- PROBLEM DESCRIPTION -
Your reply should restate the lines from the top of the entries through the line containing "Find pink bowl here." word for word, with no pictures.
▼▼▼
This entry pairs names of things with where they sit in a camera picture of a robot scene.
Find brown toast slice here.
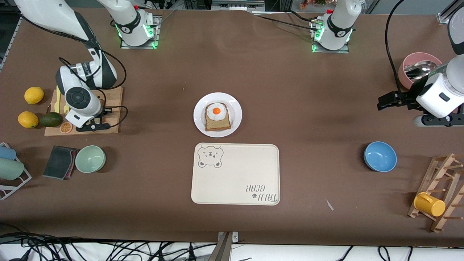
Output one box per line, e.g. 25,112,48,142
205,103,231,131

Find white round plate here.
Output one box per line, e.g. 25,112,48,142
193,92,243,138

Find wooden cutting board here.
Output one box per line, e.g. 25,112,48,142
44,86,123,137

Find pink bowl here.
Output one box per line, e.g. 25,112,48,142
398,52,443,90

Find dark green avocado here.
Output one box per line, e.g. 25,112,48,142
39,112,63,128

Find metal scoop spoon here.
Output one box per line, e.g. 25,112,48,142
404,61,438,80

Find pale green bowl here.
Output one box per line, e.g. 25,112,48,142
75,145,107,174

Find dark grey cloth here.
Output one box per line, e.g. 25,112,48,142
42,145,78,181

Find yellow lemon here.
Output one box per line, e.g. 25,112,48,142
18,111,39,129
24,87,45,105

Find blue bowl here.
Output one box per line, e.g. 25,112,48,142
364,141,398,173

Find light blue cup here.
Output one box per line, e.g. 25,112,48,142
0,145,17,161

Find pale green cup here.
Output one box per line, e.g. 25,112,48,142
0,158,25,181

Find wooden cup rack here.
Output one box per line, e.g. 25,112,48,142
407,153,464,233

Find fried egg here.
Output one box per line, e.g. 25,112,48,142
207,103,228,121

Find yellow mug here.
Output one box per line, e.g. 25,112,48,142
414,192,446,218

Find cream tray with bear print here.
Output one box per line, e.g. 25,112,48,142
191,143,281,206

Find silver metal bar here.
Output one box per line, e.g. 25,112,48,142
211,1,266,10

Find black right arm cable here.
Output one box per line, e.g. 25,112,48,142
58,49,128,128

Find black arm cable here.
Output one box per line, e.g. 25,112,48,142
385,0,408,91
58,49,128,128

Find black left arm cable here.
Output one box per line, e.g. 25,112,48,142
385,0,408,91

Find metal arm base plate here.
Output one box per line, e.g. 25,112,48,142
310,18,351,54
120,14,162,50

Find white wire rack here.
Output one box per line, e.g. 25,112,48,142
0,142,32,200

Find black base power cable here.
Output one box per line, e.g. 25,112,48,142
252,11,319,33

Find tangled black floor cables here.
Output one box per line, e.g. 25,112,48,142
0,223,218,261

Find grey metal camera post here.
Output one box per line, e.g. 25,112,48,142
207,231,240,261

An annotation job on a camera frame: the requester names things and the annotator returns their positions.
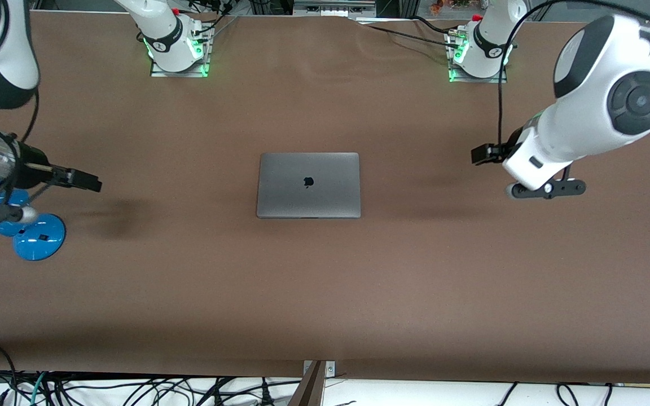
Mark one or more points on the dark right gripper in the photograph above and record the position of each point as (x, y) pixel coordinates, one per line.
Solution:
(29, 159)

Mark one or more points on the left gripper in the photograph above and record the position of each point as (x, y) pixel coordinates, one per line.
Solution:
(491, 153)

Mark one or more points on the grey laptop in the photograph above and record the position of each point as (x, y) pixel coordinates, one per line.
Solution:
(308, 194)

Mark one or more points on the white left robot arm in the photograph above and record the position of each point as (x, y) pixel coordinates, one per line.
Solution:
(641, 101)

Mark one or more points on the blue desk lamp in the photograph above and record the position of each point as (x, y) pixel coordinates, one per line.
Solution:
(40, 239)

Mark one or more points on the brown table cover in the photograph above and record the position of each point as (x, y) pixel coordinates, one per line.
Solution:
(471, 282)

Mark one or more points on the orange clutter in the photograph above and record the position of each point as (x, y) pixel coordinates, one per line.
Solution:
(443, 5)

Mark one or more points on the grey metal box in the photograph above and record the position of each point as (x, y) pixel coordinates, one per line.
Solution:
(333, 8)

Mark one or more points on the white sheet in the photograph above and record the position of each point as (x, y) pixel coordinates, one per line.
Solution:
(415, 395)

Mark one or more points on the dark metal strut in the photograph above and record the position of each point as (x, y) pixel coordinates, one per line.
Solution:
(309, 392)

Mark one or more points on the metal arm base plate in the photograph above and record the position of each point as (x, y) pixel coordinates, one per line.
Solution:
(477, 80)
(207, 56)

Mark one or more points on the small metal bracket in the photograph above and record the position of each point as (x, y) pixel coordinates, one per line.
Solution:
(330, 369)

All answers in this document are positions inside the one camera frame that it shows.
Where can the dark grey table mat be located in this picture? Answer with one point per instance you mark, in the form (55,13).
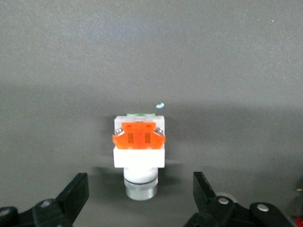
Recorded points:
(47,71)

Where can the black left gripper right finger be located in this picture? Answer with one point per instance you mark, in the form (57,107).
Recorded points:
(203,191)

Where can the white orange contact block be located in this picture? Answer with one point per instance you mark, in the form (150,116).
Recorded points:
(138,156)

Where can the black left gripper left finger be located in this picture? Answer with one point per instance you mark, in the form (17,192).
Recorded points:
(71,196)

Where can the tiny pale green scrap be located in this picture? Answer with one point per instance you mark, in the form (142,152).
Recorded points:
(160,105)

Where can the red mushroom push button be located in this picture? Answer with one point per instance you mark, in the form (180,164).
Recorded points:
(299,205)

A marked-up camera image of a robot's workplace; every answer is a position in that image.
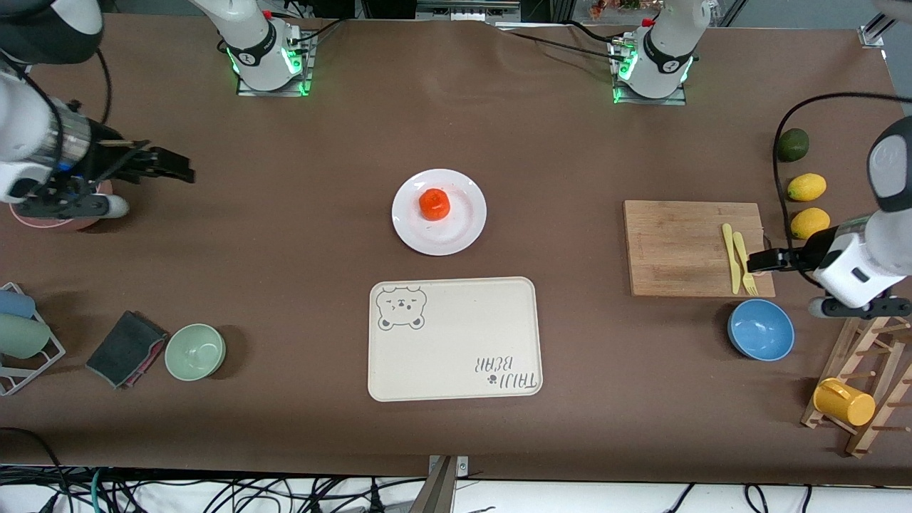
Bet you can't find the orange fruit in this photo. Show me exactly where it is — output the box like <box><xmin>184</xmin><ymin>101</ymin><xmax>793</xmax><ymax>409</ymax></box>
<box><xmin>418</xmin><ymin>188</ymin><xmax>452</xmax><ymax>222</ymax></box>

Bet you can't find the white round plate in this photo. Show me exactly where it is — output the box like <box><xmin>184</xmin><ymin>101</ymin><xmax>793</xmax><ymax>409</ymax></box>
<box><xmin>391</xmin><ymin>168</ymin><xmax>488</xmax><ymax>257</ymax></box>

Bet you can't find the yellow plastic fork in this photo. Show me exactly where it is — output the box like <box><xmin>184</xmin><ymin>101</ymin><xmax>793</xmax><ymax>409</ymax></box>
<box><xmin>732</xmin><ymin>231</ymin><xmax>759</xmax><ymax>296</ymax></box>

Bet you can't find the yellow plastic knife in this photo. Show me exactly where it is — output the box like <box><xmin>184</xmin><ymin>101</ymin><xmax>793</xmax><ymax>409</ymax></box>
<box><xmin>722</xmin><ymin>223</ymin><xmax>742</xmax><ymax>295</ymax></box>

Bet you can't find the yellow lemon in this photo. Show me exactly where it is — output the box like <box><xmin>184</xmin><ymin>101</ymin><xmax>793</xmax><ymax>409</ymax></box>
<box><xmin>787</xmin><ymin>173</ymin><xmax>828</xmax><ymax>202</ymax></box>
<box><xmin>789</xmin><ymin>207</ymin><xmax>831</xmax><ymax>241</ymax></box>

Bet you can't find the blue bowl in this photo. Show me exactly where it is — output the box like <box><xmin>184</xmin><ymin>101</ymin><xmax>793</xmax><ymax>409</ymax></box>
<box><xmin>727</xmin><ymin>299</ymin><xmax>796</xmax><ymax>363</ymax></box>

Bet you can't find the pink bowl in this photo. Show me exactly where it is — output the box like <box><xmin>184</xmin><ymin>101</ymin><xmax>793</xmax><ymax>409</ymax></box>
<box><xmin>9</xmin><ymin>182</ymin><xmax>115</xmax><ymax>232</ymax></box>

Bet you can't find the wooden cutting board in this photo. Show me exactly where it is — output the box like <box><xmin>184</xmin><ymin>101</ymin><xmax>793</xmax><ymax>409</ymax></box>
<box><xmin>623</xmin><ymin>199</ymin><xmax>777</xmax><ymax>299</ymax></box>

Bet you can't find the wooden peg rack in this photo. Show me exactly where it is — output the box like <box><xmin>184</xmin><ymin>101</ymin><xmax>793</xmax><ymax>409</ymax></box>
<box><xmin>801</xmin><ymin>313</ymin><xmax>912</xmax><ymax>458</ymax></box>

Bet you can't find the dark green avocado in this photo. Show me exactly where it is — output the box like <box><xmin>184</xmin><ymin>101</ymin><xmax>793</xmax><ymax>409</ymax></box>
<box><xmin>775</xmin><ymin>128</ymin><xmax>811</xmax><ymax>163</ymax></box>

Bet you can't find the yellow mug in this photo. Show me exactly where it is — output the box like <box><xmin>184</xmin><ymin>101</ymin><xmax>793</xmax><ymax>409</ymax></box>
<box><xmin>813</xmin><ymin>378</ymin><xmax>876</xmax><ymax>428</ymax></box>

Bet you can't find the brown table cover sheet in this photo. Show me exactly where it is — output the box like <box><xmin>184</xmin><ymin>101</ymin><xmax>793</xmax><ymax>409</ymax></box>
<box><xmin>0</xmin><ymin>11</ymin><xmax>912</xmax><ymax>485</ymax></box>

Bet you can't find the light blue cup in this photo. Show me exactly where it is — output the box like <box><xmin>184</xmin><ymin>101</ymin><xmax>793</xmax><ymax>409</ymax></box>
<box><xmin>0</xmin><ymin>289</ymin><xmax>36</xmax><ymax>319</ymax></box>

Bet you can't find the dark grey folded cloth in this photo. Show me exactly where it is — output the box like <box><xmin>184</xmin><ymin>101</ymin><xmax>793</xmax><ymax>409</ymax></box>
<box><xmin>85</xmin><ymin>310</ymin><xmax>170</xmax><ymax>389</ymax></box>

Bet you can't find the pale green bowl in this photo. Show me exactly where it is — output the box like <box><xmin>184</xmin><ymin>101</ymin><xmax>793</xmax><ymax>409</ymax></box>
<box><xmin>165</xmin><ymin>323</ymin><xmax>227</xmax><ymax>382</ymax></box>

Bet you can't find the pink folded cloth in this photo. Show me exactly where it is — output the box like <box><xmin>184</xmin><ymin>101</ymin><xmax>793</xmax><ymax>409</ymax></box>
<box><xmin>118</xmin><ymin>329</ymin><xmax>170</xmax><ymax>390</ymax></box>

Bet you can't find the pale green cup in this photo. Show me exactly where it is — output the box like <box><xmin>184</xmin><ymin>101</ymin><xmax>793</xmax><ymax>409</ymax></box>
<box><xmin>0</xmin><ymin>313</ymin><xmax>52</xmax><ymax>359</ymax></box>

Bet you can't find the cream bear print tray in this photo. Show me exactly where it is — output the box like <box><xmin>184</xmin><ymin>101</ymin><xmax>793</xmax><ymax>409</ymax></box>
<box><xmin>367</xmin><ymin>276</ymin><xmax>544</xmax><ymax>403</ymax></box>

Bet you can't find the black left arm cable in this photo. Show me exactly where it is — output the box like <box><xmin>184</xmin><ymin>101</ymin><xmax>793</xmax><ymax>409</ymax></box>
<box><xmin>774</xmin><ymin>90</ymin><xmax>912</xmax><ymax>286</ymax></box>

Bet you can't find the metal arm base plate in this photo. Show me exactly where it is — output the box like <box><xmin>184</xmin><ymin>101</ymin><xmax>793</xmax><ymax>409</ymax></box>
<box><xmin>611</xmin><ymin>39</ymin><xmax>688</xmax><ymax>106</ymax></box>
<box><xmin>237</xmin><ymin>32</ymin><xmax>313</xmax><ymax>97</ymax></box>

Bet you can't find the white wire cup rack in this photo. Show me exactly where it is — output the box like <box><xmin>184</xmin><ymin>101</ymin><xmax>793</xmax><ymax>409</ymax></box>
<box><xmin>0</xmin><ymin>282</ymin><xmax>67</xmax><ymax>397</ymax></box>

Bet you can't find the black base power cable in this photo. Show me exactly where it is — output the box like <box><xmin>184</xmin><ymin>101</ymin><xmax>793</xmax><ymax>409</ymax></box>
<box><xmin>291</xmin><ymin>17</ymin><xmax>353</xmax><ymax>45</ymax></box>
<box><xmin>499</xmin><ymin>27</ymin><xmax>622</xmax><ymax>58</ymax></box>

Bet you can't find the aluminium frame profile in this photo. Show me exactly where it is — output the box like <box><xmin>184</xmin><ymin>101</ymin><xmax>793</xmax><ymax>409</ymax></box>
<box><xmin>859</xmin><ymin>0</ymin><xmax>912</xmax><ymax>49</ymax></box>

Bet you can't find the black floor cable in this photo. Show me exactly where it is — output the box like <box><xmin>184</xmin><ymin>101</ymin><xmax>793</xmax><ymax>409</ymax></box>
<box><xmin>0</xmin><ymin>426</ymin><xmax>68</xmax><ymax>499</ymax></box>

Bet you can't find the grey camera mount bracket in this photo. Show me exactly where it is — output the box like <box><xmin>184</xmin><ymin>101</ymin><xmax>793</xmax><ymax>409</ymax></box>
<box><xmin>410</xmin><ymin>455</ymin><xmax>470</xmax><ymax>513</ymax></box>

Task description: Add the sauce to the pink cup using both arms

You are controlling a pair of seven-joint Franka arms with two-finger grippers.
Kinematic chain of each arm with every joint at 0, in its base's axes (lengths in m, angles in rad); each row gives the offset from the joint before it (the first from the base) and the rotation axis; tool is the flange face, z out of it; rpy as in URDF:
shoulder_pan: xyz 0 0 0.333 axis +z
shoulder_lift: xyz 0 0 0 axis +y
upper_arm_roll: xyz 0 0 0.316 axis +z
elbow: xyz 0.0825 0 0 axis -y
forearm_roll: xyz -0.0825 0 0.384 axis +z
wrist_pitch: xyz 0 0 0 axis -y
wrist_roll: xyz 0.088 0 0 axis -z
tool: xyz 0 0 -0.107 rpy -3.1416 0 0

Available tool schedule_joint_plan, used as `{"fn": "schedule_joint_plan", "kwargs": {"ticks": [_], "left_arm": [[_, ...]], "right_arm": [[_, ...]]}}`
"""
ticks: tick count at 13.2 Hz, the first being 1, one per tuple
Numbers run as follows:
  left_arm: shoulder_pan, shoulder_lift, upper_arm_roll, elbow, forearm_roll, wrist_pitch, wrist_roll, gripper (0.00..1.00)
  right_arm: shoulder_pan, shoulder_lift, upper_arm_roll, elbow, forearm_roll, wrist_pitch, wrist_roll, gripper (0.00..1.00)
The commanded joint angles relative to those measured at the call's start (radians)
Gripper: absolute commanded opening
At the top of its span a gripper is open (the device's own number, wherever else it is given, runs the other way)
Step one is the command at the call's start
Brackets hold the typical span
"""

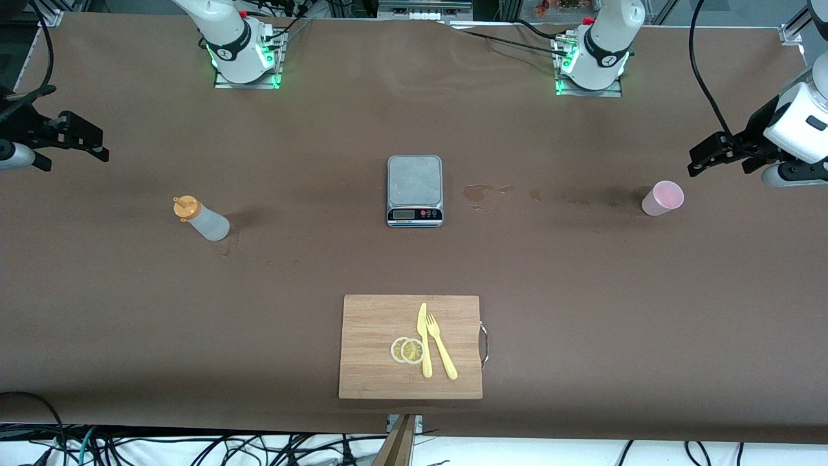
▲▲▲
- OUTPUT FOR THIS TASK -
This entry pairs names of things with where they sit in a camera picture of a robot scene.
Find brown toast slice here.
Output one box per line, e.g. 25,112,48,142
205,103,231,131

Find white round plate here.
Output one box per line, e.g. 25,112,48,142
193,92,243,138

Find wooden cutting board here.
Output one box per line, e.g. 25,112,48,142
44,86,123,137

Find pink bowl here.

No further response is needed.